With so many activities on and off the mountain all year long, you’ll wonder whether there’s a bad time to come to Utah (no, there isn’t). November to May, Utah resorts have guests dress up and slide down, enjoy moonlight and Sundance, eat chocolate and drink whiskey and, yes, ski some of The Greatest Snow on Earth®.

Written by Paula Colman

Lee Cohen

From Thanksgiving to Memorial Day, travelers come to Utah to enjoy all that Mountain Time offers, but when is the best to time visit? The answer is: OFTEN! Utah resorts provide so much variety on and off the slopes (yes, we do more than just ski here, and we have to keep the snowboarders busy when the lifts close), you’ll want to return again and again.

Photo: Hage Photo

November to January

November — Thanksgiving is considered early season but, assuming we all did our Snow Salsa, Powder Popping or Mountain Mamba dances, Brighton typically starts running its lifts by mid-November with the rest BBQs and live music at the Last Chair Saloon.

December — Christmas and New Year’s in Utah are famed for bright days and night lights.
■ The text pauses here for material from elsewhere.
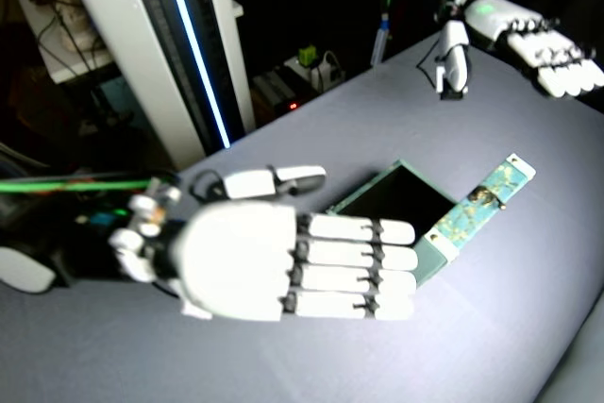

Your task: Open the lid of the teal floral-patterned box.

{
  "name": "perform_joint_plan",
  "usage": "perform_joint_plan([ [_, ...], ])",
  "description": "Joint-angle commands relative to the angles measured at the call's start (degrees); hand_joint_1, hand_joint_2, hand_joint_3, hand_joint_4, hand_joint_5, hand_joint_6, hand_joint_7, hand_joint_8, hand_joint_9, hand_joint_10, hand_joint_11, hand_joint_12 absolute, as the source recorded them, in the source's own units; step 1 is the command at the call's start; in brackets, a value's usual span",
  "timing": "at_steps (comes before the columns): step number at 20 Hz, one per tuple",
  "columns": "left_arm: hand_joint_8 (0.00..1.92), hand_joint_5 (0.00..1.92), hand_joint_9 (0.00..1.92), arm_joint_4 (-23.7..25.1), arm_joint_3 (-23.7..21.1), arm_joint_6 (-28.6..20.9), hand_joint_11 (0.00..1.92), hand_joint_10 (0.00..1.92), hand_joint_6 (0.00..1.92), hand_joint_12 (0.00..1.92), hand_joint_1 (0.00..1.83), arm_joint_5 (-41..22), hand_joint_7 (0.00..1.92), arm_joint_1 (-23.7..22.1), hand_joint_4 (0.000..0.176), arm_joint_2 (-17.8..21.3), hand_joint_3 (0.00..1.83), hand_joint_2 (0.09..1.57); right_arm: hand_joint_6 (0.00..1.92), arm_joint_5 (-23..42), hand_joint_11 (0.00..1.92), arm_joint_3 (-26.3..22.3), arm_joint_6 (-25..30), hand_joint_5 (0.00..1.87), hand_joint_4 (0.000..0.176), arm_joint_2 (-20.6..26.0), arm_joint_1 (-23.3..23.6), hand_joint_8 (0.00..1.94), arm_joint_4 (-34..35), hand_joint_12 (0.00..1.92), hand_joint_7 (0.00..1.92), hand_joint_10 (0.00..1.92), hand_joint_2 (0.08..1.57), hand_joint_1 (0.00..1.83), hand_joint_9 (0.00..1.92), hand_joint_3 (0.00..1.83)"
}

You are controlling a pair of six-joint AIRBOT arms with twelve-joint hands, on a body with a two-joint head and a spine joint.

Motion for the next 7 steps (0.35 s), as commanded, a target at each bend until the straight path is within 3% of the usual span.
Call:
perform_joint_plan([
  [1,0.0,0.13,0.1,1.4,-0.5,-0.4,0.0,0.0,0.0,0.23,0.0,-11.6,0.15,0.1,0.0,0.9,0.0,1.49,0.0,12.9,0.0,-1.1,0.3,0.08,0.0,1.0,-0.3,0.0,2.5,0.0,0.04,0.0,1.28,0.0,0.0,0.02],
  [2,0.01,0.06,0.03,2.0,-1.3,-1.0,0.0,0.0,0.0,0.05,0.03,-14.2,0.06,1.2,0.0,1.4,0.0,1.47,0.01,16.7,0.0,-2.4,0.3,0.09,0.0,1.6,-1.5,0.0,3.0,0.0,0.04,0.0,1.33,0.0,0.0,0.04],
  [4,0.0,0.03,0.0,2.7,-2.2,-3.2,0.0,0.0,0.0,0.0,0.19,-18.9,0.01,3.7,0.0,1.7,0.0,1.39,0.0,22.9,0.05,-4.4,0.3,0.14,0.0,2.0,-4.1,0.0,3.6,0.03,0.08,0.0,1.38,0.05,0.04,0.01],
  [5,0.0,0.03,0.0,3.0,-2.3,-4.8,0.0,0.0,0.0,0.0,0.25,-20.6,0.01,4.5,0.0,1.8,0.0,1.39,0.0,25.2,0.1,-5.0,0.4,0.14,0.0,2.1,-4.6,0.01,3.6,0.07,0.11,0.02,1.45,0.18,0.1,0.02],
  [6,0.0,0.04,0.04,3.1,-2.2,-6.5,0.03,0.0,0.0,0.02,0.26,-22.2,0.05,5.1,0.0,1.8,0.0,1.36,0.02,27.7,0.11,-5.5,0.7,0.22,0.0,2.1,-5.1,0.02,3.4,0.43,0.28,0.02,1.45,0.51,0.29,0.0],
  [7,0.01,0.08,0.09,3.1,-1.9,-8.0,0.01,0.0,0.0,0.23,0.34,-23.4,0.09,5.8,0.0,1.4,0.0,1.3,0.0,29.8,0.06,-5.9,0.9,0.23,0.0,2.2,-5.5,0.01,3.1,0.74,0.34,0.01,1.43,0.76,0.4,0.01],
])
It is hard not to get into the holiday spirit on a ski vacation especially when accompanied on a lift by Santa or Mrs. Claus, The Grinch or Buddy the Elf. Now, imagine hundreds of them. No, it’s not a convention. It’s Utah, where resorts encourage young and old to celebrate the season. Costume contests awarding free lift tickets are common, and huge smiles are ubiquitous (check individual websites for details). As the sun goes down, resorts throughout the state host nighttime Torchlight parades (Alta Ski Area shows this off very well), whereby, skiers and snowboarders illuminate the slopes like comets falling from the sky. Then, head to Downtown Salt Lake City for the stunning holiday light display at historic Temple Square or take in the famous Tabernacle Choir that attracts locals and visitors alike year after year.
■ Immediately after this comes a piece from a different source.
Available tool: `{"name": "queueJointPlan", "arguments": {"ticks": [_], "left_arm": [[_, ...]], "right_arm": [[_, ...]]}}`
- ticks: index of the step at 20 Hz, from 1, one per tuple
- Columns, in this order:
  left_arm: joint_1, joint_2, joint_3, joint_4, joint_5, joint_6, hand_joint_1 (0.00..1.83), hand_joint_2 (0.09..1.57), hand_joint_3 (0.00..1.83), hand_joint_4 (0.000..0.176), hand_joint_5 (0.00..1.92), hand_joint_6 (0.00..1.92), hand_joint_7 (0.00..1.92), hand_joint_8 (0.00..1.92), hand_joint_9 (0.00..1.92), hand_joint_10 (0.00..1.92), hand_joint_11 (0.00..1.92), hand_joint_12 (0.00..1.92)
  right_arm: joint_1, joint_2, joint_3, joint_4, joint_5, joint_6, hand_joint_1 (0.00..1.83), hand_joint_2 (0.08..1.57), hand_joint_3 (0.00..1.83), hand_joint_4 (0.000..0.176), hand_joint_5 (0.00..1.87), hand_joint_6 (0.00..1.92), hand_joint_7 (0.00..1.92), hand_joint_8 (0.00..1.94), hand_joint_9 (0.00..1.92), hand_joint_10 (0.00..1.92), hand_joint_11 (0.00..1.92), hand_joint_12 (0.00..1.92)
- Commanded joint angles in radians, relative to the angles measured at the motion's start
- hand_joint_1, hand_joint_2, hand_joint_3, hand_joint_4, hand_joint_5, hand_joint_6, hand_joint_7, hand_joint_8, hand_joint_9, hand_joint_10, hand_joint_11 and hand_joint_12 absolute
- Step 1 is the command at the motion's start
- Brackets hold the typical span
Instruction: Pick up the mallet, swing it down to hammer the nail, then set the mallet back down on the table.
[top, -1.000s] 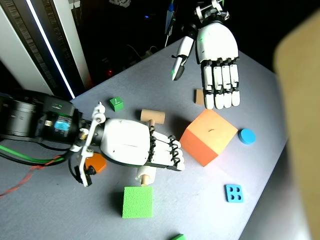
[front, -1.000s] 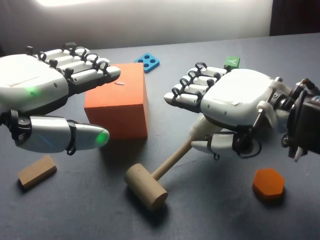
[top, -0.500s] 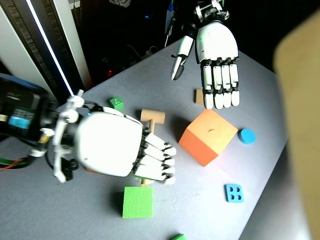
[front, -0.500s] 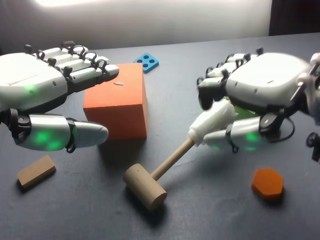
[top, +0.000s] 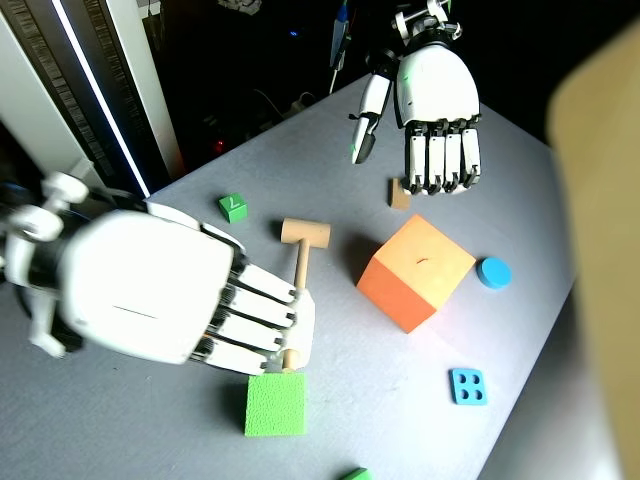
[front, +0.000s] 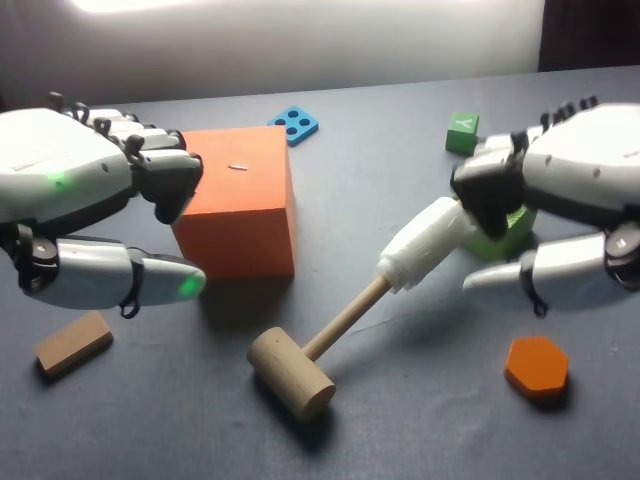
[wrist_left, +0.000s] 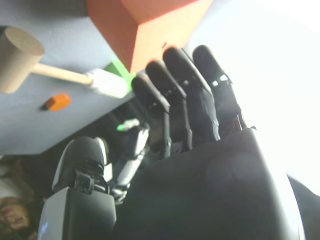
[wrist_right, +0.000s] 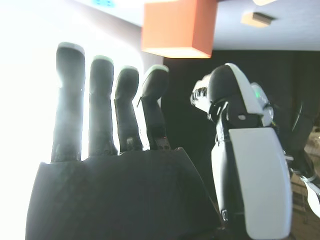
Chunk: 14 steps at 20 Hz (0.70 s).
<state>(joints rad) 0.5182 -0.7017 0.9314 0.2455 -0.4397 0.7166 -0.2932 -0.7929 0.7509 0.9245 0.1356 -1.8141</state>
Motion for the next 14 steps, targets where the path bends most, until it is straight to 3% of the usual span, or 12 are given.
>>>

January — The powder is typically dumping in January keeping resorts busy and visitors happy through the Martin Luther King holiday weekend. However, the real buzz in The Beehive State occurs during the last half of the month when the Sundance Film Festival takes over Park City streets and theaters throughout the mountain and metropolitan areas. If you arrive after opening weekend, you can likely still score same-day movie tickets and celebrity sightings (my hubby has accepted that a selfie with Jon Hamm on a Tuesday morning is nothing he should worry about), but the real discovery is that the ski slopes are just about empty during Sundance (Also read: Sundance, Full Circle: When visiting the Sundance Film Festival in Utah, movies are only part of the experience). If you prefer to see real stars or feel entire galaxies envelop you, then head to some of the darkest skies on the planet in Southern Utah or in northern Ogden Valley, where star parties and moonlight Nordic ski events are popular.

Photo: Austen Diamond

Refueling at Sundance's Bearclaw Cabin.

Photo: Marc Piscotty

February and Spring Skiing

February — Love is in the thin air of Utah this month. With a solid snowy base and storms dumping Utah’s ideal powder regularly (the word for it is “flotation”; to geek out, read The Science Behind Utah’s Snow), this is a great time to experience all this State has to offer and what draws people back each year.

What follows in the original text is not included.